• **TASK TO CARRY OUT**:
Extract, without alteration, each line from the start of the listing to the line bearing "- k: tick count".

• **DATA EXCERPTS**:
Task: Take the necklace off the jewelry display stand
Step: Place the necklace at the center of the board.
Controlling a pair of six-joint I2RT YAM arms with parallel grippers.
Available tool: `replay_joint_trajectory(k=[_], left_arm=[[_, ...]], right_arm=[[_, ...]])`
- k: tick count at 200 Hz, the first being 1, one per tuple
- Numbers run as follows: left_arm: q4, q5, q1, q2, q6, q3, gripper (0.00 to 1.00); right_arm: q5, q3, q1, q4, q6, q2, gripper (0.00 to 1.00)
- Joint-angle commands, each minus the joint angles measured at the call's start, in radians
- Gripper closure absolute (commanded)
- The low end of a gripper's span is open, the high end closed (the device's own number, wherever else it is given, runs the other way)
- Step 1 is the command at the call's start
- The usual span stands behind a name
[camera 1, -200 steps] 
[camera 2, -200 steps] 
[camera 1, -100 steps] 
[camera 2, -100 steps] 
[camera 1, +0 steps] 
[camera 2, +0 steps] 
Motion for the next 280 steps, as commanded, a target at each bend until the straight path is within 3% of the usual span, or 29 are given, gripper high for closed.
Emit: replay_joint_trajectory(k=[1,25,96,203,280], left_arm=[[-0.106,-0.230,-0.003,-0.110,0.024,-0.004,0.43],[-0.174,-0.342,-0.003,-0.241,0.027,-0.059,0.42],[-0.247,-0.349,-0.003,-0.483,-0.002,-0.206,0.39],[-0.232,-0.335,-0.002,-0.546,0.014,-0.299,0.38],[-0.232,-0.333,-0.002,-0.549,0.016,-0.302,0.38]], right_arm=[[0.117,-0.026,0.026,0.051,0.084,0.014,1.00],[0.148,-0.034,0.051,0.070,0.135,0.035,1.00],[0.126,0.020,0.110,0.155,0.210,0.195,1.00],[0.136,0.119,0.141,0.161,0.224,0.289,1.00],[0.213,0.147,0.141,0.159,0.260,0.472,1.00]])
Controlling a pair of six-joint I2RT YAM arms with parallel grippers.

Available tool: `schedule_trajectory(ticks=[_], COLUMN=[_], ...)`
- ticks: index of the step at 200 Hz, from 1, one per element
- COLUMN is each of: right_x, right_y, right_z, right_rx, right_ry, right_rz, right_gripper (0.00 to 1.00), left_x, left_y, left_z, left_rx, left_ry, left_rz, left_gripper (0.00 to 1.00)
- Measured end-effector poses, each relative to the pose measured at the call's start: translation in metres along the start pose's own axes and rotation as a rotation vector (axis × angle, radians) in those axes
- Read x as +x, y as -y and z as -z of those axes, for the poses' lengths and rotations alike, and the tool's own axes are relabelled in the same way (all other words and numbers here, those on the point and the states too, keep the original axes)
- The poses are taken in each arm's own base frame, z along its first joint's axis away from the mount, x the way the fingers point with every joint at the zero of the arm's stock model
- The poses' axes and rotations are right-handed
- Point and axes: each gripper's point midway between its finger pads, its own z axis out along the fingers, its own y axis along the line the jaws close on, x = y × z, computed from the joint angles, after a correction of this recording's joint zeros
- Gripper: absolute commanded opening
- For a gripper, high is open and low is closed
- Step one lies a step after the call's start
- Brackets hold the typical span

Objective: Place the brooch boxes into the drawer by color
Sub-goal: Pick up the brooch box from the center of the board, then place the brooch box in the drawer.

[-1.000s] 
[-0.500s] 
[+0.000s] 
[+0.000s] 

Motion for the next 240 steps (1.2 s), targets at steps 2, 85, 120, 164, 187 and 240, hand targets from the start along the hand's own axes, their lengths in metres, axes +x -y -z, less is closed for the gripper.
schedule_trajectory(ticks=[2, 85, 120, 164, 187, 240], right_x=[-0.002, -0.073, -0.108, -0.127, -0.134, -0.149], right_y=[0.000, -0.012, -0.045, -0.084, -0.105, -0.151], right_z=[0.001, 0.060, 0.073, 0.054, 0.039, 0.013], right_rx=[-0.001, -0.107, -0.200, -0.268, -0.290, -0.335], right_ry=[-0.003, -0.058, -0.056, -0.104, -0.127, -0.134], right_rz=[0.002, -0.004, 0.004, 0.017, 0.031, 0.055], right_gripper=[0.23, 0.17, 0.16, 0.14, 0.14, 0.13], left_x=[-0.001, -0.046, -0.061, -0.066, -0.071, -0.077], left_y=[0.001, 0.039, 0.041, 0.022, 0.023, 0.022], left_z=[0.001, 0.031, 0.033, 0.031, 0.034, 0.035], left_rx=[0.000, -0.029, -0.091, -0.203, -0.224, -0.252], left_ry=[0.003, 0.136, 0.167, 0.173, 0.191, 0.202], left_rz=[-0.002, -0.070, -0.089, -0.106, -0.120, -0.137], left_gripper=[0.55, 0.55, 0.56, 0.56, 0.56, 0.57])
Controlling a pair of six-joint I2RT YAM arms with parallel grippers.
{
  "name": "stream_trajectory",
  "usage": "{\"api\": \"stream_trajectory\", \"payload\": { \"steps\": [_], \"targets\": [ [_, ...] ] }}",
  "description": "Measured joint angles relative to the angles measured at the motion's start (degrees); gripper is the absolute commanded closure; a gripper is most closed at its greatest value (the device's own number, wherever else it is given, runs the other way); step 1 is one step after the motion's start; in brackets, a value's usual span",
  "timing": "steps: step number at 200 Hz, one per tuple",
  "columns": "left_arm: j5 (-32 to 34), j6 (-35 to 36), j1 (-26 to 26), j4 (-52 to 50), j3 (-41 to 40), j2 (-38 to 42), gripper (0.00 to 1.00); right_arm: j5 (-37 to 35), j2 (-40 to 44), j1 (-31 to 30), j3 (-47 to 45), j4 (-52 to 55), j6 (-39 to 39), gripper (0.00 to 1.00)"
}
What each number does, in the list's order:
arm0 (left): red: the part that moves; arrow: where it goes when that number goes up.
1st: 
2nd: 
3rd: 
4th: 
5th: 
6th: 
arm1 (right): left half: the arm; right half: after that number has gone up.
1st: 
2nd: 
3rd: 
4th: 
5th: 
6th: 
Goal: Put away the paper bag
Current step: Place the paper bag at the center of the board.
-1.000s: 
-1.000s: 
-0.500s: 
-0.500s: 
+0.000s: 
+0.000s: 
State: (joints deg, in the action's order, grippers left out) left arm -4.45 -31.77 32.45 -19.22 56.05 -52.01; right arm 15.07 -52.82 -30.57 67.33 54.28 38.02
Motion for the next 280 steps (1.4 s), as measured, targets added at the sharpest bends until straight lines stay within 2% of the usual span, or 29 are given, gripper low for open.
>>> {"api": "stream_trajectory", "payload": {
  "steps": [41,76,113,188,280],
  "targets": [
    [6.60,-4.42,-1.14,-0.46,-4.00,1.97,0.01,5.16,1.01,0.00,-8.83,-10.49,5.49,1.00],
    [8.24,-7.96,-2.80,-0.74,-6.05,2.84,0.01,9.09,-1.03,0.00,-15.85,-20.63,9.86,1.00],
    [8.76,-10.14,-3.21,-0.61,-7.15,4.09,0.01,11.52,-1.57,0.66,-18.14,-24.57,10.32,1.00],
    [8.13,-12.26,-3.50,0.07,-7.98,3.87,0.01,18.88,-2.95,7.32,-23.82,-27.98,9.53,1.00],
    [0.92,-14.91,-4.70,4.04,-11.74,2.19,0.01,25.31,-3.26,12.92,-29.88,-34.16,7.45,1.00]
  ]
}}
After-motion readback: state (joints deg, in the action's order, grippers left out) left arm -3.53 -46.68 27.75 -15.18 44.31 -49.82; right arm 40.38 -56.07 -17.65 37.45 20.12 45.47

• **RESPONSE FOR THIS EXERCISE**:
Task: Take the necklace off the jewelry display stand
Step: Place the necklace at the center of the board.
Controlling a pair of six-joint I2RT YAM arms with parallel grippers.
Available tool: `replay_joint_trajectory(k=[_], left_arm=[[_, ...]], right_arm=[[_, ...]])`
- k: tick count at 200 Hz, the first being 1, one per tuple

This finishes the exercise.